Six behaviours teachers should praise to help pupils build a growth mindset

Six behaviours teachers should praise to help pupils build a growth mindset

Byline: Bradley Busch

Ask someone about growth mindset, and the majority of people will be able to tell you that it is different from a fixed mindset. We've blogged previously about the best way to capture people's attention and desire for developing their mindset, as well as why it's best not to overstate the benefits. But what people really want to know now is how to develop a growth mindset.

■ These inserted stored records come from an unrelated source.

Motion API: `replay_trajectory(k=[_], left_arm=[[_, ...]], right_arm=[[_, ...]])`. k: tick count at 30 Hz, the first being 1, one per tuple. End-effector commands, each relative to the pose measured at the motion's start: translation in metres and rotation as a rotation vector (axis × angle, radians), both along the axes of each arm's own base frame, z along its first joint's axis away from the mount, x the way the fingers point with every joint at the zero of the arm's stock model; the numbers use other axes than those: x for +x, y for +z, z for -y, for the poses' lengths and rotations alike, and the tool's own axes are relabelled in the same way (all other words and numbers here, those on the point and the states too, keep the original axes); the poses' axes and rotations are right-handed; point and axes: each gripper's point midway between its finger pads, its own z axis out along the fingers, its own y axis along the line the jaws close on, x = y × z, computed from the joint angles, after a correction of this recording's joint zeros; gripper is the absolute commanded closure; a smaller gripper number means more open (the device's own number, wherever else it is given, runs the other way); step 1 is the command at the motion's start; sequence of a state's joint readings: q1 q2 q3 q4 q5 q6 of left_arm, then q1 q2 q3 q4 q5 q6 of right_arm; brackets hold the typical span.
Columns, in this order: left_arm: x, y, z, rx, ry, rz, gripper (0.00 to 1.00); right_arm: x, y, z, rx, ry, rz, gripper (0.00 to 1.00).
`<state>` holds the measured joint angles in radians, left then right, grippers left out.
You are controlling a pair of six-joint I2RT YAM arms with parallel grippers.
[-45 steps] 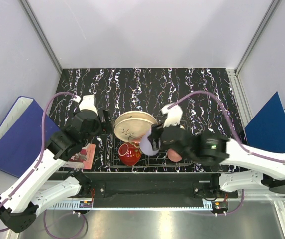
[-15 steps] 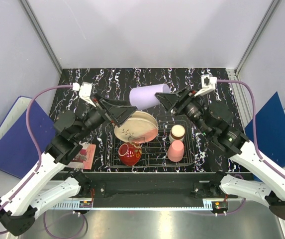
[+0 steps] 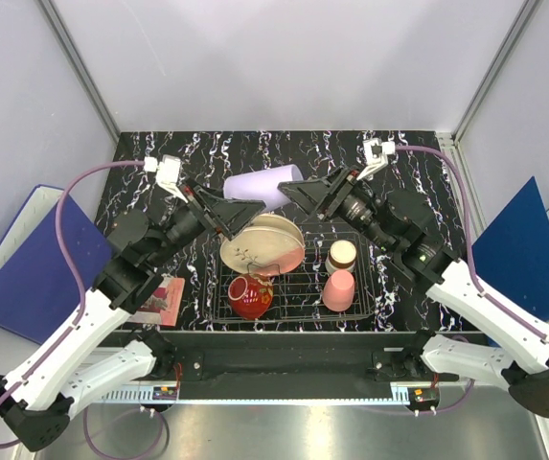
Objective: Unload the mixed dishes from the dish rack
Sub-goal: Pick up the cup from the dish rack, then place the cup at the center of the board.
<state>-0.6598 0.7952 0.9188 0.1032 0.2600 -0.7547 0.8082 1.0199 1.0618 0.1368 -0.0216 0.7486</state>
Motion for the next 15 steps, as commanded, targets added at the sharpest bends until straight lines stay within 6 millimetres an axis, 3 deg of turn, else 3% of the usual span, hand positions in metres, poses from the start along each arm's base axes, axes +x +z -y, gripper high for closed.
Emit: replay_trajectory(k=[1, 3, 4, 5, 6, 7, 8, 9, 10, 11, 12, 14, 15], left_arm=[[-0.009, 0.017, 0.003, -0.054, -0.052, 0.071, 0.52], [-0.006, 0.015, 0.003, -0.048, -0.039, 0.064, 0.8], [-0.003, 0.014, 0.001, -0.037, -0.018, 0.059, 0.95], [-0.001, 0.012, -0.002, -0.017, 0.0, 0.038, 1.0], [0.005, 0.012, -0.007, -0.002, 0.041, 0.037, 1.0], [0.01, 0.011, -0.01, 0.014, 0.069, 0.024, 1.0], [0.014, 0.01, -0.016, 0.048, 0.105, -0.011, 1.0], [0.03, 0.009, -0.03, 0.076, 0.203, -0.033, 1.0], [0.039, 0.005, -0.039, 0.143, 0.263, -0.096, 1.0], [0.05, 0.003, -0.05, 0.186, 0.334, -0.126, 1.0], [0.071, -0.001, -0.078, 0.241, 0.5, -0.162, 1.0], [0.094, -0.006, -0.105, 0.357, 0.644, -0.253, 1.0], [0.111, -0.008, -0.135, 0.386, 0.79, -0.295, 1.0]], right_arm=[[-0.007, 0.009, -0.013, 0.049, 0.088, 0.017, 1.0], [-0.006, 0.005, -0.012, 0.028, 0.08, 0.014, 1.0], [-0.006, 0.004, -0.012, 0.016, 0.078, 0.016, 0.85], [-0.006, 0.0, -0.011, -0.012, 0.074, 0.007, 0.72], [-0.005, 0.003, -0.009, -0.033, 0.063, 0.027, 0.58], [-0.001, 0.004, -0.004, -0.048, 0.027, 0.03, 0.37], [0.004, -0.008, 0.0, -0.104, -0.004, -0.009, 0.31], [0.005, -0.008, 0.006, -0.152, -0.034, -0.016, 0.27], [0.022, -0.016, 0.021, -0.197, -0.155, -0.055, 0.23], [0.026, -0.041, 0.032, -0.304, -0.206, -0.126, 0.18], [0.031, -0.034, 0.043, -0.348, -0.262, -0.118, 0.14], [0.043, -0.059, 0.071, -0.478, -0.409, -0.184, 0.05], [0.05, -0.059, 0.089, -0.513, -0.51, -0.19, 0.03]])
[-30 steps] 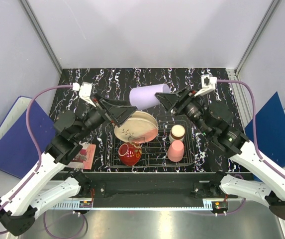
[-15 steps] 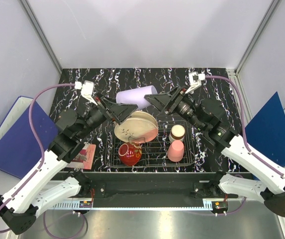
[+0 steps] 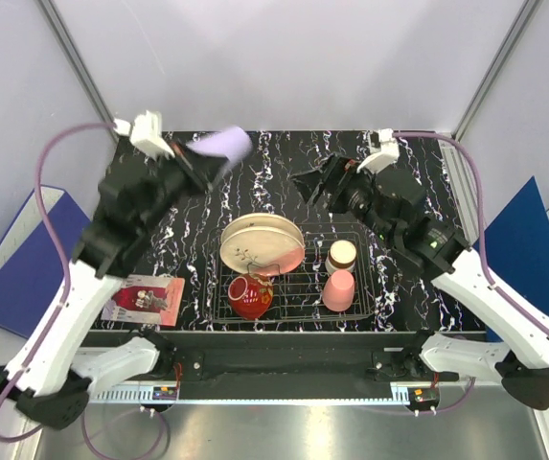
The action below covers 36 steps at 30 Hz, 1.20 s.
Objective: Unload the mixed dishes from the dish rack
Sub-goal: Place the cup at the center of the board.
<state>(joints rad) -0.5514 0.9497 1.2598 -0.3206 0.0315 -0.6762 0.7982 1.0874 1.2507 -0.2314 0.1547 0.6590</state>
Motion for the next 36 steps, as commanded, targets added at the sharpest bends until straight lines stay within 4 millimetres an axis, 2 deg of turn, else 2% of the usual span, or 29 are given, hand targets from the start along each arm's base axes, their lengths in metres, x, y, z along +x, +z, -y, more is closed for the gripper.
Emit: replay_trajectory(k=[1, 2, 3, 5, 6, 7, 9, 10, 11, 12, 13, 14, 16, 18, 20, 21, 22, 24, 25, 28, 33, 36], left_arm=[[0.062, -0.022, -0.098, 0.268, 0.49, -0.199, 1.0], [0.072, -0.024, -0.11, 0.286, 0.536, -0.224, 1.0], [0.084, -0.027, -0.134, 0.304, 0.642, -0.259, 1.0], [0.11, -0.039, -0.146, 0.352, 0.694, -0.331, 1.0], [0.12, -0.047, -0.161, 0.36, 0.752, -0.368, 1.0], [0.136, -0.063, -0.164, 0.392, 0.764, -0.424, 1.0], [0.152, -0.084, -0.183, 0.408, 0.811, -0.503, 1.0], [0.162, -0.108, -0.188, 0.439, 0.817, -0.576, 1.0], [0.167, -0.121, -0.194, 0.441, 0.828, -0.616, 1.0], [0.171, -0.131, -0.204, 0.427, 0.843, -0.654, 1.0], [0.177, -0.151, -0.209, 0.438, 0.843, -0.703, 1.0], [0.181, -0.159, -0.211, 0.437, 0.84, -0.724, 1.0], [0.191, -0.18, -0.217, 0.453, 0.831, -0.775, 1.0], [0.199, -0.192, -0.222, 0.468, 0.836, -0.812, 1.0], [0.21, -0.21, -0.229, 0.495, 0.851, -0.874, 1.0], [0.216, -0.229, -0.234, 0.504, 0.851, -0.92, 1.0], [0.222, -0.226, -0.236, 0.493, 0.854, -0.918, 1.0], [0.233, -0.235, -0.234, 0.478, 0.84, -0.929, 1.0], [0.236, -0.238, -0.245, 0.468, 0.857, -0.935, 1.0], [0.249, -0.253, -0.252, 0.471, 0.853, -0.954, 1.0], [0.254, -0.299, -0.266, 0.443, 0.83, -1.056, 1.0], [0.251, -0.313, -0.269, 0.465, 0.835, -1.084, 1.0]], right_arm=[[0.023, -0.038, 0.075, -0.327, -0.353, -0.077, 0.01], [0.022, -0.047, 0.085, -0.377, -0.391, -0.098, 0.01], [0.023, -0.052, 0.093, -0.414, -0.423, -0.105, 0.0], [0.025, -0.064, 0.104, -0.479, -0.47, -0.117, 0.0], [0.024, -0.073, 0.106, -0.503, -0.471, -0.128, 0.0], [0.021, -0.073, 0.111, -0.502, -0.48, -0.125, 0.0], [0.018, -0.083, 0.118, -0.509, -0.499, -0.132, 0.0], [0.014, -0.077, 0.129, -0.488, -0.536, -0.117, 0.0], [0.013, -0.075, 0.133, -0.47, -0.552, -0.104, 0.0], [0.01, -0.08, 0.137, -0.48, -0.556, -0.1, 0.0], [0.007, -0.075, 0.141, -0.469, -0.556, -0.083, 0.0], [0.006, -0.076, 0.143, -0.49, -0.548, -0.077, 0.0], [0.006, -0.079, 0.142, -0.515, -0.535, -0.08, 0.0], [0.006, -0.084, 0.139, -0.549, -0.514, -0.094, 0.0], [0.008, -0.095, 0.131, -0.584, -0.48, -0.118, 0.0], [0.008, -0.1, 0.127, -0.592, -0.46, -0.127, 0.0], [0.008, -0.104, 0.124, -0.601, -0.448, -0.136, 0.0], [0.007, -0.112, 0.122, -0.611, -0.434, -0.148, 0.0], [0.008, -0.115, 0.122, -0.612, -0.435, -0.15, 0.0], [0.009, -0.125, 0.123, -0.643, -0.435, -0.158, 0.0], [0.014, -0.135, 0.119, -0.683, -0.429, -0.164, 0.0], [0.019, -0.138, 0.114, -0.693, -0.422, -0.163, 0.0]])
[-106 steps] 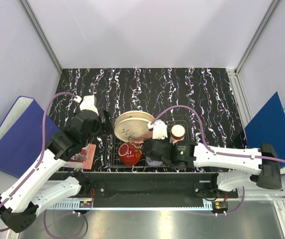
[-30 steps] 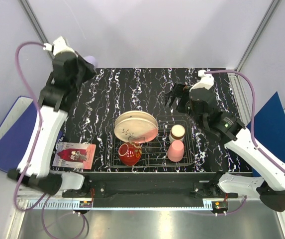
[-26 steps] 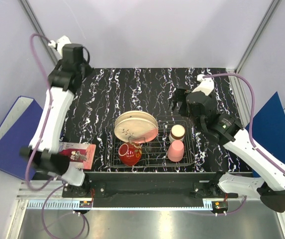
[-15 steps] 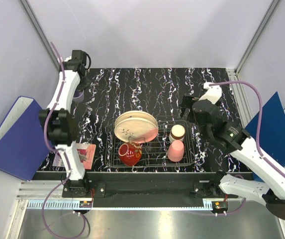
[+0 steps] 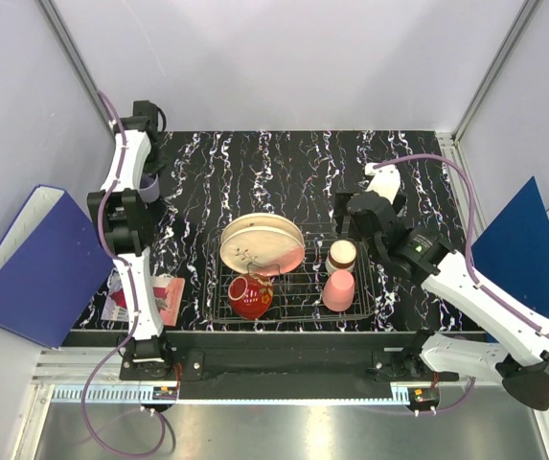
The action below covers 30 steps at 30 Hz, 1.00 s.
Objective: Unload the mixed dishes from the dish rack
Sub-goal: Place the cup at the center of the board.
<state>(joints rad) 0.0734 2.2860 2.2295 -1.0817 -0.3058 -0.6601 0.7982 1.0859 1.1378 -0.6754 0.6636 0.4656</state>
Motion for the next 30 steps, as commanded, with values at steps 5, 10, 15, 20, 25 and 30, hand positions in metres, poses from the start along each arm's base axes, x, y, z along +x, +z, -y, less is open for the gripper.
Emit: replay_trajectory(k=[5, 10, 15, 20, 25, 30], left_arm=[[0.003, -0.016, -0.003, -0.017, -0.016, -0.029, 0.91], [0.004, -0.004, -0.005, -0.019, -0.033, -0.005, 0.61], [0.009, 0.042, -0.003, -0.022, -0.038, 0.102, 0.39], [0.011, 0.093, -0.002, -0.016, -0.045, 0.218, 0.25], [0.006, 0.107, -0.003, -0.019, -0.049, 0.243, 0.23], [0.002, 0.109, -0.003, -0.025, -0.039, 0.247, 0.23]], right_arm=[[0.016, -0.001, -0.017, -0.018, 0.028, 0.011, 0.0], [0.018, -0.001, -0.022, -0.011, 0.037, 0.006, 0.0], [0.017, 0.003, -0.023, 0.013, 0.037, 0.011, 0.0], [0.017, 0.004, -0.025, 0.032, 0.038, 0.009, 0.0], [0.014, 0.003, -0.027, 0.052, 0.042, -0.001, 0.0], [0.013, 0.003, -0.024, 0.053, 0.031, -0.001, 0.0]])
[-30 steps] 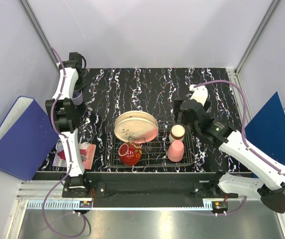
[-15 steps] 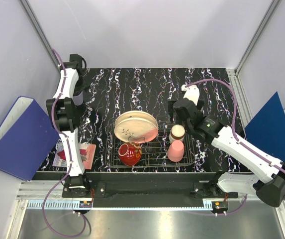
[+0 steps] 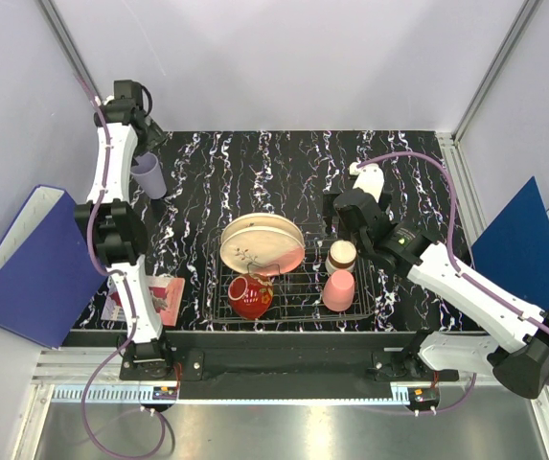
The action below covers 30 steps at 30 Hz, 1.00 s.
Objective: Unload the mixed dishes from the dish rack
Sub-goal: Place the cup at the center of the board, then pick up the cup from the dish rack.
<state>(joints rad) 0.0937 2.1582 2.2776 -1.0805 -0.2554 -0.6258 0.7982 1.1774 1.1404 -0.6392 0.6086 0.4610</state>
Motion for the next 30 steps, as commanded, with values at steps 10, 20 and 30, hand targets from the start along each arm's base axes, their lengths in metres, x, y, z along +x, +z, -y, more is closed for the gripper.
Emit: replay_trajectory(k=[10, 20, 30], left_arm=[[-0.033, 0.146, 0.055, -0.038, -0.106, 0.348, 0.21], [-0.15, 0.198, 0.18, 0.037, -0.42, 0.571, 0.01], [-0.225, 0.191, 0.199, 0.067, -0.559, 0.611, 0.01]], right_arm=[[-0.002, 0.028, 0.016, 0.065, -0.068, 0.095, 0.0], [-0.055, -0.019, 0.002, 0.134, 0.139, -0.108, 0.0], [-0.112, -0.033, -0.026, 0.152, 0.194, -0.138, 0.0]])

There is still a lot of debate about how best to help someone develop a growth mindset.Carol Dweck stated that teaching people that their brain can change is a good starting point, and warned against praising a child's natural ability or intelligence as this can lead to a fixed mindset.

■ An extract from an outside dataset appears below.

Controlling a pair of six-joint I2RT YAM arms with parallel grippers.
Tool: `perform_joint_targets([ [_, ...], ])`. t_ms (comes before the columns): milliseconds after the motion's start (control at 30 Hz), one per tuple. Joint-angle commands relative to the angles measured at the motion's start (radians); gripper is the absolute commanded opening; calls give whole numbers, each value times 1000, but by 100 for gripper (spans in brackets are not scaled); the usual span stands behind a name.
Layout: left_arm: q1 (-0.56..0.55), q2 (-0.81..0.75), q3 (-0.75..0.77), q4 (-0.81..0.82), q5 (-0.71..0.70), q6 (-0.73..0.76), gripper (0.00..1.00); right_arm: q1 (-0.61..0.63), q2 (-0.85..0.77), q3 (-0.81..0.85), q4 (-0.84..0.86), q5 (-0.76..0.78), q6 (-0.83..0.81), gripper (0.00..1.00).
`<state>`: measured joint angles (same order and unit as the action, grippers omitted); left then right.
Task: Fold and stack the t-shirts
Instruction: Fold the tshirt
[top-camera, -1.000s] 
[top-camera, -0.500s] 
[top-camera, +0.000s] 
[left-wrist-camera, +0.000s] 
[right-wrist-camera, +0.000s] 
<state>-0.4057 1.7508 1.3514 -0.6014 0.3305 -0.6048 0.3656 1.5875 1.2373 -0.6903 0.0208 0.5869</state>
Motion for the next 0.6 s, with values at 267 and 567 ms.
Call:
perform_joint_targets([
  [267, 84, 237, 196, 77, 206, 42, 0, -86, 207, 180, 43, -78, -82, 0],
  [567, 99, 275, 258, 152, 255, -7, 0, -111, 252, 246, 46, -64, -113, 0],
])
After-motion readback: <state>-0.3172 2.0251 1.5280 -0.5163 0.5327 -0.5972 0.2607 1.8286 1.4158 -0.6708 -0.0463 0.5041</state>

The problem is a lot of the research only measures short term impact, though a recent study suggests that online programmes can deliver mindset interventions that are scalable across schools. As more research is conducted, we will no doubt learn the most effective ways to facilitate a growth mindset. In the meantime, here are six behaviours that we think might be worth praising to get towards that growth mindset:

THE BEHAVIOUR

Effort

Praising effort has been shown to have a long lasting impact developing a growth mindset. In one study, children aged 2-3 who were praised for their effort were more likely to have a growth mindset five years later. Furthermore, this type of praise has been demonstrated to enhance someone's intrinsic motivation. By focusing on the processes and effort that allow people to be successful, you give them a template to replicate next time.

Metacognition

In a recent interview, Dweck said: "Telling kids to try harder isn't enough to promote a growth mindset." One strategy that could work is advising them to ask metacognitive questions, such as "What could I do differently?" This helps children reflect on how they have done – successful or not – and avoid the trap of working hard but repeating the same mistakes.

Competition

In 1975 a psychologist in America studied how primary school students viewed an upcoming test. This was the basis of some of Dweck's early research. In 2002 a further research shed some more light on this. Some students viewed the test as a chance to test how much they had learnt – these pupils were called "task-oriented". Others viewed it as an opportunity to compare themselves with their classmates – they were said to have an "ego-orientation". Task orientation has since been associated with better motivation, confidence, self-regulation, academic performance and reduced anxiety. Although this is probably common sense, where possible, teachers should try to foster a mindset that is focused on learning, development and improvement, and not on outscoring a classmate.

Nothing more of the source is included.